Start of MATERIAL SUPPLIED

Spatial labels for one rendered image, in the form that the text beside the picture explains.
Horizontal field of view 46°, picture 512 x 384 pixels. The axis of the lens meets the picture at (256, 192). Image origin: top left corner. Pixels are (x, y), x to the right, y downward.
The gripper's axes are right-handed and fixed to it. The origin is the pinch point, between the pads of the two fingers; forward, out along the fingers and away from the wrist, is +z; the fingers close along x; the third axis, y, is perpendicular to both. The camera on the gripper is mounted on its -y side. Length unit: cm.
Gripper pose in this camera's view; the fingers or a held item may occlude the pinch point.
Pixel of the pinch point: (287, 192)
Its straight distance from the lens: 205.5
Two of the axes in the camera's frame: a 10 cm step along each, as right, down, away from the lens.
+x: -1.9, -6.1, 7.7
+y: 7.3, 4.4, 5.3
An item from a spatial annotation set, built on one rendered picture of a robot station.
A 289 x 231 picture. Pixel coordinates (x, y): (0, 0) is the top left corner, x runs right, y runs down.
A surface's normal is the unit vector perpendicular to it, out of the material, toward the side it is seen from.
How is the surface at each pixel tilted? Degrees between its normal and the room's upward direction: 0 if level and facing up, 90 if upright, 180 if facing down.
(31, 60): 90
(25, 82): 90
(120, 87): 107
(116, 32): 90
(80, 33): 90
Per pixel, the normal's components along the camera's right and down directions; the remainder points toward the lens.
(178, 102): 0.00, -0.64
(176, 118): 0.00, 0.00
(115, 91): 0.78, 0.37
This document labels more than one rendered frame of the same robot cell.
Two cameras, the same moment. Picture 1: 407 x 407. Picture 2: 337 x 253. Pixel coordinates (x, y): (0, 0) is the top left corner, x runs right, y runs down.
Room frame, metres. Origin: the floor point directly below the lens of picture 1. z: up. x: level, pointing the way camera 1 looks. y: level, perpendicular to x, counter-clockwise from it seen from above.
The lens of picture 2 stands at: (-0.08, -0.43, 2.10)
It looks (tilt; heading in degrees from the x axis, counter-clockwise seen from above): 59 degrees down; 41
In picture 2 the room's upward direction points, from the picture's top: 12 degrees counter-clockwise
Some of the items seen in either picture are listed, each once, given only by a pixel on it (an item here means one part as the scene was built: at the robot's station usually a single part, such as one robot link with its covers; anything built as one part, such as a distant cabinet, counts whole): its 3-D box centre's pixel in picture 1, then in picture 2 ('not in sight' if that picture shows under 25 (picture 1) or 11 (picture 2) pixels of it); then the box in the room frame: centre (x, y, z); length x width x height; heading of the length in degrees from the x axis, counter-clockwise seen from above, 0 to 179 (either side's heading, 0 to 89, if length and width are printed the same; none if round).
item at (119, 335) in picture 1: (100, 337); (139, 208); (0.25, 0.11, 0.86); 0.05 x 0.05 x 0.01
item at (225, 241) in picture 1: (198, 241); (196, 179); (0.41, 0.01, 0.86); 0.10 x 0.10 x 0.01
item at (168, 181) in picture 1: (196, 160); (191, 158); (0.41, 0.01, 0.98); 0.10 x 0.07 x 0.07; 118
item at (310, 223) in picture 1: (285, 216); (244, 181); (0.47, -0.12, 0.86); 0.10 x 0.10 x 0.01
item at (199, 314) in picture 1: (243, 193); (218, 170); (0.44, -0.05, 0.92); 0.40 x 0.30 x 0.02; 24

End of MATERIAL SUPPLIED

> TASK INSTRUCTIONS: Filter the records down to the lines containing the word "along", and copy those.

> ANSWER BELOW:
The gripper's axes are right-handed and fixed to it. The origin is the pinch point, between the pads of the two fingers; forward, out along the fingers and away from the wrist, is +z; the fingers close along x; the third axis, y, is perpendicular to both. The camera on the gripper is mounted on its -y side. Length unit: cm.
Two of the axes in the camera's frame: a 10 cm step along each, as right, down, away from the lens.
Per pixel, the normal's components along the camera's right and down directions; the remainder points toward the lens.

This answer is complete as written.